🤖 AI Summary
On resource-constrained devices, depthwise separable CNNs (e.g., MobileNetV2) are dominated by costly pointwise convolutions, yet existing quantization methods fail to address their non-uniform computational distribution. Method: We propose a hierarchical quantization strategy: ternary weights (−1, 0, +1) for pointwise convolutions—the computational bottleneck—while uniformly applying 8-bit quantization to weights and activations in all other layers. Crucially, we combine ternary pointwise convolutions with 8-bit activations to enable purely int8-additive computation, eliminating all multiplications. Quantization-aware training with structural constraints ensures hardware efficiency and accuracy retention. Results: Evaluated on ImageNet, our method achieves a 23.9× reduction in energy consumption and a 2.7× decrease in model storage over a float16 baseline, with negligible top-1 accuracy degradation (<0.1%). This significantly advances the energy-efficiency–accuracy Pareto frontier for edge-deployable CNNs.
📝 Abstract
Convolutional neural networks (CNNs) are crucial for computer vision tasks on resource-constrained devices.
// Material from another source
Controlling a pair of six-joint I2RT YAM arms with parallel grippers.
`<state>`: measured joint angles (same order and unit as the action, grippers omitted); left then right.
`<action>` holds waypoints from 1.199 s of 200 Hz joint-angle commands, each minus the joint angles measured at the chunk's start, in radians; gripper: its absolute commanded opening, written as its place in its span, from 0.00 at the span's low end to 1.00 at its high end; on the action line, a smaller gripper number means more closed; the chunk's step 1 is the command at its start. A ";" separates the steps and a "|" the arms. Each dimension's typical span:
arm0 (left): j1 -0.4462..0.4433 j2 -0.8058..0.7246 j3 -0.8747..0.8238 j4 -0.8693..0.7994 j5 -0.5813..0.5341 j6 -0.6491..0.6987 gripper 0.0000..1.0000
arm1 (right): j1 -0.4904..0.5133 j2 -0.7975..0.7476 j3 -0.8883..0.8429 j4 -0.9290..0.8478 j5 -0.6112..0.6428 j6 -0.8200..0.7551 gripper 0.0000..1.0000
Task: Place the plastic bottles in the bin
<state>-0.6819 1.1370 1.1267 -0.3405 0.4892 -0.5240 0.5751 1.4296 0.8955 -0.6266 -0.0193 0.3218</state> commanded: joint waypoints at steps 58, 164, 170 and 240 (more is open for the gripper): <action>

Quantization effectively compresses these models, reducing storage size and energy cost. However, in modern depthwise-separable architectures, the computational cost is distributed unevenly across its components, with pointwise operations being the most expensive. By applying a general quantization scheme to this imbalanced cost distribution, existing quantization approaches fail to fully exploit potential efficiency gains. To this end, we introduce PROM, a straightforward approach for quantizing modern depthwise-separable convolutional networks by selectively using two distinct bit-widths. Specifically, pointwise convolutions are quantized to ternary weights, while the remaining modules use 8-bit weights, which is achieved through a simple quantization-aware training procedure. Additionally, by quantizing activations to 8-bit, our method transforms pointwise convolutions with ternary weights into int8 additions, which enjoy broad support across hardware platforms and effectively eliminates the need for expensive multiplications. Applying PROM to MobileNetV2 reduces the model's energy cost by more than an order of magnitude (23.9x) and its storage size by 2.7x compared to the float16 baseline while retaining similar classification performance on ImageNet. Our method advances the Pareto frontier for energy consumption vs. top-1 accuracy for quantized convolutional models on ImageNet. PROM addresses the challenges of quantizing depthwise-separable convolutional networks to both ternary and 8-bit weights, offering a simple way to reduce energy cost and storage size.